■ **Brief**:
Your task is to print the listing exactly as it stands.
Segment Start: Source material
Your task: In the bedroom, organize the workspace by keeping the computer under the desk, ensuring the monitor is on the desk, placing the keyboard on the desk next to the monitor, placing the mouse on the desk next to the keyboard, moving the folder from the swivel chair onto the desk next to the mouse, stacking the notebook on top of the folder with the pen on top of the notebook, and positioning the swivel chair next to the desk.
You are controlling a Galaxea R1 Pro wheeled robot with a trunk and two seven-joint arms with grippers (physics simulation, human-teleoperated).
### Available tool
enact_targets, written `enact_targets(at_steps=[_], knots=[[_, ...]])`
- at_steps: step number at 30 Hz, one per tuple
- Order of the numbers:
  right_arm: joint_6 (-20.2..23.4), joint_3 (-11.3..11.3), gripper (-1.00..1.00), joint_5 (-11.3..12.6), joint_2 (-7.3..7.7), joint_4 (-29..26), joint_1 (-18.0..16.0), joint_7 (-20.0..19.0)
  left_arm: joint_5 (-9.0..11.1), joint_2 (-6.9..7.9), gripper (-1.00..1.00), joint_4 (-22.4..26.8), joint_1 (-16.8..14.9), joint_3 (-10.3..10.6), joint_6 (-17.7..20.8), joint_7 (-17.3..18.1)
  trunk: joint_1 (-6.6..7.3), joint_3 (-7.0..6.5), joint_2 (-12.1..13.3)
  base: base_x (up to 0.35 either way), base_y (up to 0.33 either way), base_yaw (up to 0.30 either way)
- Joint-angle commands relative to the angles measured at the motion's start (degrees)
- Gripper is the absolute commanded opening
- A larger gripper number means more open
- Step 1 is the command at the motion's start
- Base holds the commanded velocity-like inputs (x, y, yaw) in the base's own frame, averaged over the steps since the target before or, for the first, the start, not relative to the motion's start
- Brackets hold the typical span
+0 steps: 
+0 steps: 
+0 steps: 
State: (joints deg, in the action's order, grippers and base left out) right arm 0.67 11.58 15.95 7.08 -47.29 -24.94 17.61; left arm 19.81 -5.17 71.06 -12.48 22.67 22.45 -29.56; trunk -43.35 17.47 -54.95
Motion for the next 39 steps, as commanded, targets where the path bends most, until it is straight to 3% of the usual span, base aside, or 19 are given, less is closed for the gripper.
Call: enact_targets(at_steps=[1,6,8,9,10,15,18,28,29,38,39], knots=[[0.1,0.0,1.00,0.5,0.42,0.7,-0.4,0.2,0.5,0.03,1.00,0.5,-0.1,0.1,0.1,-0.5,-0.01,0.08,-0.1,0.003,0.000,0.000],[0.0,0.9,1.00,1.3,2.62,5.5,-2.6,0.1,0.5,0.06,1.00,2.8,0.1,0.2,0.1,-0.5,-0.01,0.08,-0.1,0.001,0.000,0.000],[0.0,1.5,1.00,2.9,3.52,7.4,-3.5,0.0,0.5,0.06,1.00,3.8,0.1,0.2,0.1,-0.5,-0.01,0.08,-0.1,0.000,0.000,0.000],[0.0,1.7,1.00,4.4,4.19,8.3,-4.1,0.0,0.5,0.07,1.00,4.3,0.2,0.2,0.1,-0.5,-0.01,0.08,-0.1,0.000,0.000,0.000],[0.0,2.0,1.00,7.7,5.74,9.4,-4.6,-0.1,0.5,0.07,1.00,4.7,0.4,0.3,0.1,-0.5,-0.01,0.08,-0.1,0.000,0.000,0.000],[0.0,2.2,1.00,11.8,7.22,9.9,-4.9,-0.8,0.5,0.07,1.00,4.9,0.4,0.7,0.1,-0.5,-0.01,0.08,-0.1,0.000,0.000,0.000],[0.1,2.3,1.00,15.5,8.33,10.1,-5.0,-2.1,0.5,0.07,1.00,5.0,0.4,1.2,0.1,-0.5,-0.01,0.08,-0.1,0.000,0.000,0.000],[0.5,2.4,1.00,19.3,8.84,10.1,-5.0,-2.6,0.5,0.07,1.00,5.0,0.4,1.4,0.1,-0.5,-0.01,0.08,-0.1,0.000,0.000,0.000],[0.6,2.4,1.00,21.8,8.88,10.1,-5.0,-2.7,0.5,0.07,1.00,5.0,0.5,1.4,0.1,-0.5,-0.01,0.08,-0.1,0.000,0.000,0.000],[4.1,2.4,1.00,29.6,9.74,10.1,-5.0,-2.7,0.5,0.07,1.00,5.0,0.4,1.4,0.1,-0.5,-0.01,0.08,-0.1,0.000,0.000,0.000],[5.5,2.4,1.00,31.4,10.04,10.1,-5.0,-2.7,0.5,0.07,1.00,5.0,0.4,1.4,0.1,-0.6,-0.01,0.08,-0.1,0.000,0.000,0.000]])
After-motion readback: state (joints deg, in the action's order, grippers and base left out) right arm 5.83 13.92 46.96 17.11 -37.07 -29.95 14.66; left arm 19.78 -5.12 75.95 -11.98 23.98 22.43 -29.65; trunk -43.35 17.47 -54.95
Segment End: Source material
■ **Output**:
Your task: In the bedroom, organize the workspace by keeping the computer under the desk, ensuring the monitor is on the desk, placing the keyboard on the desk next to the monitor, placing the mouse on the desk next to the keyboard, moving the folder from the swivel chair onto the desk next to the mouse, stacking the notebook on top of the folder with the pen on top of the notebook, and positioning the swivel chair next to the desk.
You are controlling a Galaxea R1 Pro wheeled robot with a trunk and two seven-joint arms with grippers (physics simulation, human-teleoperated).
### Available tool
enact_targets, written `enact_targets(at_steps=[_], knots=[[_, ...]])`
- at_steps: step number at 30 Hz, one per tuple
- Order of the numbers:
  right_arm: joint_6 (-20.2..23.4), joint_3 (-11.3..11.3), gripper (-1.00..1.00), joint_5 (-11.3..12.6), joint_2 (-7.3..7.7), joint_4 (-29..26), joint_1 (-18.0..16.0), joint_7 (-20.0..19.0)
  left_arm: joint_5 (-9.0..11.1), joint_2 (-6.9..7.9), gripper (-1.00..1.00), joint_4 (-22.4..26.8), joint_1 (-16.8..14.9), joint_3 (-10.3..10.6), joint_6 (-17.7..20.8), joint_7 (-17.3..18.1)
  trunk: joint_1 (-6.6..7.3), joint_3 (-7.0..6.5), joint_2 (-12.1..13.3)
  base: base_x (up to 0.35 either way), base_y (up to 0.33 either way), base_yaw (up to 0.30 either way)
- Joint-angle commands relative to the angles measured at the motion's start (degrees)
- Gripper is the absolute commanded opening
- A larger gripper number means more open
- Step 1 is the command at the motion's start
- Base holds the commanded velocity-like inputs (x, y, yaw) in the base's own frame, averaged over the steps since the target before or, for the first, the start, not relative to the motion's start
- Brackets hold the typical span
+0 steps: 
+0 steps: 
+0 steps: 
State: (joints deg, in the action's order, grippers and base left out) right arm 0.67 11.58 15.95 7.08 -47.29 -24.94 17.61; left arm 19.81 -5.17 71.06 -12.48 22.67 22.45 -29.56; trunk -43.35 17.47 -54.95
Motion for the next 39 steps, as commanded, targets where the path bends most, until it is straight to 3% of the usual span, base aside, or 19 are given, less is closed for the gripper.
Call: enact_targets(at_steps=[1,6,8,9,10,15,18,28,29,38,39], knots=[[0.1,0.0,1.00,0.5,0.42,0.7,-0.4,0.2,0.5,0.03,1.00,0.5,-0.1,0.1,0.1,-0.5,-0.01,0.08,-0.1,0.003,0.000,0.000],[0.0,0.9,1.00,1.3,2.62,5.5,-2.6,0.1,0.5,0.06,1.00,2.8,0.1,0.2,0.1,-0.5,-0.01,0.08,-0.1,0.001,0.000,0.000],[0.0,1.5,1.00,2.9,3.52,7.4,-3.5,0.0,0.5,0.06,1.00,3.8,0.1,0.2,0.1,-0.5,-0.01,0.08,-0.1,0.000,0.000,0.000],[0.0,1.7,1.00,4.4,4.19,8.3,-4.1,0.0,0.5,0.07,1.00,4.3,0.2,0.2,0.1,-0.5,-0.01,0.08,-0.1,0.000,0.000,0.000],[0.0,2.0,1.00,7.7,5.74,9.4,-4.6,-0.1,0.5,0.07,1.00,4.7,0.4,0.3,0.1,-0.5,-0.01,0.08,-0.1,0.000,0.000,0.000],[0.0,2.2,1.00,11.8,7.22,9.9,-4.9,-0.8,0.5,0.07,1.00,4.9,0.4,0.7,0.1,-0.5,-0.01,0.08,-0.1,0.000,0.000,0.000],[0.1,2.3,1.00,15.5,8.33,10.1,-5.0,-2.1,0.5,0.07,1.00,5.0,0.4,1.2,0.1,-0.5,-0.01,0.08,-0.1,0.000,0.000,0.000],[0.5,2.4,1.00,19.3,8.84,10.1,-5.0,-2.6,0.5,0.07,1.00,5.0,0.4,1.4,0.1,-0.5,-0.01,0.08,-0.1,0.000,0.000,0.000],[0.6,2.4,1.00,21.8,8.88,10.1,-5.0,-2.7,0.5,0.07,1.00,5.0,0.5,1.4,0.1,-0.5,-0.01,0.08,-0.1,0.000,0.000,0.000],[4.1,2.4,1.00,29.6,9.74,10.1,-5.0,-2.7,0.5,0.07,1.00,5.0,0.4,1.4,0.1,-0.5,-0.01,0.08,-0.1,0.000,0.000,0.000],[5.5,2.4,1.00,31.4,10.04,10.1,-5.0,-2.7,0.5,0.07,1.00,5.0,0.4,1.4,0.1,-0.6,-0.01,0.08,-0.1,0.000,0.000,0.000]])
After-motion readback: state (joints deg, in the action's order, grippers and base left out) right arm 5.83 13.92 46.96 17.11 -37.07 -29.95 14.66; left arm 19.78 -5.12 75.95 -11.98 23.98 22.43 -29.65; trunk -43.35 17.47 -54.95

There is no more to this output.